Work to be completed
For the material below, count each line where the string "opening" appears, then return the total alone.
==== Dataset extract ====
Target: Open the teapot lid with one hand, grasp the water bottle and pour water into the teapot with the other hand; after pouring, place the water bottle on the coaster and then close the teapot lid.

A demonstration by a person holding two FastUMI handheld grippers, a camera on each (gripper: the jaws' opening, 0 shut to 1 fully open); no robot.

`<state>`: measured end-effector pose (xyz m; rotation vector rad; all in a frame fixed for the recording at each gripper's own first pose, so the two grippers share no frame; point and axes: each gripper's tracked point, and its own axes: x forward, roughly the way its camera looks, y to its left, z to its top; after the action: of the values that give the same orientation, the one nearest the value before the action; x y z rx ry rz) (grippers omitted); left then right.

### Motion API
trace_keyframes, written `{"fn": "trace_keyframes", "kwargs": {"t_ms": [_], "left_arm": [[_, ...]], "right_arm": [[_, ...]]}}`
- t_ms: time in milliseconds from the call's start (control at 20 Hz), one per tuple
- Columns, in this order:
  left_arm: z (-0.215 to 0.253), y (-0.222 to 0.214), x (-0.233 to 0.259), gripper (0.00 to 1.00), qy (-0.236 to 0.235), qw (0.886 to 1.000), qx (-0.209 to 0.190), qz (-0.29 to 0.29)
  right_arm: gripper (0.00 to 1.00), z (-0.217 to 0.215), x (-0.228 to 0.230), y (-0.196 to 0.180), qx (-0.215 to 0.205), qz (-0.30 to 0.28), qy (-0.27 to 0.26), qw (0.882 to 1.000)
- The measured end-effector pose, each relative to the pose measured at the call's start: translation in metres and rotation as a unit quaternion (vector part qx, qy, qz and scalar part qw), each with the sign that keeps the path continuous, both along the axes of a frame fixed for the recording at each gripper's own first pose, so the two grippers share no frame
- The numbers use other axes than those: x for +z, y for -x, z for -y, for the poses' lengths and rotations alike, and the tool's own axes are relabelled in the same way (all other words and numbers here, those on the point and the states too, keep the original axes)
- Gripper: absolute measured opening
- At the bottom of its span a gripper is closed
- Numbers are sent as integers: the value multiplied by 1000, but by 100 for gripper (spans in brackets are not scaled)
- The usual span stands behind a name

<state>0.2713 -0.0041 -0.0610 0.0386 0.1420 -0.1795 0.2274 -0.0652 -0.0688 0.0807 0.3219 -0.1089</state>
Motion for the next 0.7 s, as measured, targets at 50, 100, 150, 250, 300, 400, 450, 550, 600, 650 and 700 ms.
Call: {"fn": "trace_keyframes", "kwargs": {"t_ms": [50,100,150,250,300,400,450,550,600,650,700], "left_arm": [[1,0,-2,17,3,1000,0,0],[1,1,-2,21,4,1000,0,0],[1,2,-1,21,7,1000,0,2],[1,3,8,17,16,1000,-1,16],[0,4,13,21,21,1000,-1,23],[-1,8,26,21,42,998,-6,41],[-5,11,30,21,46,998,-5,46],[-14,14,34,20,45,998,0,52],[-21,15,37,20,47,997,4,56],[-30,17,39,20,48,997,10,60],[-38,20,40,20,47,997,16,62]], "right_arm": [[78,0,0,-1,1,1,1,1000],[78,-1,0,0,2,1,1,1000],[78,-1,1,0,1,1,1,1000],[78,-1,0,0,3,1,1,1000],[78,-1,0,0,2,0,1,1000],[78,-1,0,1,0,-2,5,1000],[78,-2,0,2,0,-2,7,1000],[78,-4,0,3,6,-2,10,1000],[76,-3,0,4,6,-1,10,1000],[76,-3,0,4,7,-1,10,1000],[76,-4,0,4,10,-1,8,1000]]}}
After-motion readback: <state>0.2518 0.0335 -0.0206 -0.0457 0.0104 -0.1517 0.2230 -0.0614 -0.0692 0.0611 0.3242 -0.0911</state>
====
Task solution
2